Cela fait plus de vingt ans qu’ont été signés, en 2003, les accords du Touquet, qui font des forces de l’ordre françaises les gardiennes des frontières ferroviaires et maritimes du Royaume-Uni, dispensant ainsi les Britanniques d’examiner les demandes d’asile à la frontière, comme l’exige le droit international. Depuis la fin des années 2010, le bouclage de plus en plus serré des abords du tunnel sous la Manche a incité les migrants à recourir à un moyen encore plus périlleux que l’embarquement clandestin dans des camions : la traversée maritime sur des small boats surchargés, fournis par des trafiquants sans scrupules. Alors que 8 400 traversées maritimes étaient enregistrées en 2020, plus de 21 000 ont été comptabilisées depuis le début de 2024. En parallèle, le nombre de noyades n’a fait que croître dramatiquement. Selon le Haut-Commissariat des Nations unies pour les réfugiés, plus de quarante personnes sont mortes sur le littoral rien que depuis le début de cette année.
Outre son coût humain inacceptable, pareille situation n’est justifiable ni politiquement ni diplomatiquement. La France se trouve en situation de sous-traitance de la politique d’immigration de Londres. Policiers et gendarmes français sont absorbés par une tâche absurde et contraire aux droits fondamentaux : empêcher des étrangers de quitter le territoire de l’Union européenne. De fait, Paris joue le rôle controversé qu’acceptent la Turquie ou la Libye envers l’UE : prévenir le franchissement d’une frontière contre rémunération.
Créer des voies légales
En 2023 a été signé un énième accord de financement par Londres de moyens de surveillance, matériels et humains français, prévoyant le versement de 543 millions d’euros sur trois ans.
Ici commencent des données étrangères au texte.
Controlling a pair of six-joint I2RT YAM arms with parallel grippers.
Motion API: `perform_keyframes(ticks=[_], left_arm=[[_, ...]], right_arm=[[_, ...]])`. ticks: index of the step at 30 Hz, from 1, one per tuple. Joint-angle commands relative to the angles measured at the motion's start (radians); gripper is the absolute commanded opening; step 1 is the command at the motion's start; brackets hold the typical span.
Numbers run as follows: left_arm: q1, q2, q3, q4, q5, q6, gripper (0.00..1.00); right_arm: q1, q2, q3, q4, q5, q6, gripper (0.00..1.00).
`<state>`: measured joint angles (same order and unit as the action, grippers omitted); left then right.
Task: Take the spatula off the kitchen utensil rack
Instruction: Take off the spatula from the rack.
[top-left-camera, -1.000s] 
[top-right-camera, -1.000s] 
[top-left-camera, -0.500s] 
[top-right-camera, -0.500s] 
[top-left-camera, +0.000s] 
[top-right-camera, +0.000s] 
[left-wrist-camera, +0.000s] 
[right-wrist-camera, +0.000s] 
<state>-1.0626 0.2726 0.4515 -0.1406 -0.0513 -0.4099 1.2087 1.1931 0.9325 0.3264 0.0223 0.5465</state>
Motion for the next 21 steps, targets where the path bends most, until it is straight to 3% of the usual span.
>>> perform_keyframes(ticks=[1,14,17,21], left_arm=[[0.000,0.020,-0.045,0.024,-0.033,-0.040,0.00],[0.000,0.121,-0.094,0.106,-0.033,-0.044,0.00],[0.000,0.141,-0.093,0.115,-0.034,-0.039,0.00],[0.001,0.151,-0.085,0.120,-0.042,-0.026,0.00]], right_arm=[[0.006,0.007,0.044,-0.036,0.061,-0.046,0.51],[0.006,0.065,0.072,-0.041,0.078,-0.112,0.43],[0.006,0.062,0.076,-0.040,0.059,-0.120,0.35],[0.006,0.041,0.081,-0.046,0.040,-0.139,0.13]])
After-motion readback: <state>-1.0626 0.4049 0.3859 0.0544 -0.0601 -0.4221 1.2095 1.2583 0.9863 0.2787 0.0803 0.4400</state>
Avec les résultats que l’on sait : chaque resserrement de la répression conduit les migrants à prendre plus de risques, d’où la multiplication des tragédies.
Il est temps que Britanniques et Français s’assoient autour d’une table pour définir une politique commune de gestion de ces migrations. Cela passe par une possibilité pour les migrants de demander l’asile au Royaume-Uni à la frontière, et la définition de critères de répartition des dossiers entre les deux pays. La surveillance de la Manche par Paris ne peut continuer sans, en contrepartie, la création de voies légales de migration.
A Boulogne-sur-Mer (Pas-de-Calais), mardi, Gérald Darmanin a appelé à la signature d’un « traité migratoire entre la Grande-Bretagne et l’Union européenne ». Positive, déjà formulée, cette proposition serait plus crédible si le ministre de l’intérieur l’avait défendue avant d’appartenir à un gouvernement démissionnaire. Alors qu’à Londres, le premier ministre travailliste, Keir Starmer, dit vouloir relancer ses relations avec la France et l’UE, il appartiendra au futur gouvernement français de sortir avec lui, en urgence, de la spirale mortifère des naufrages dans la Manche.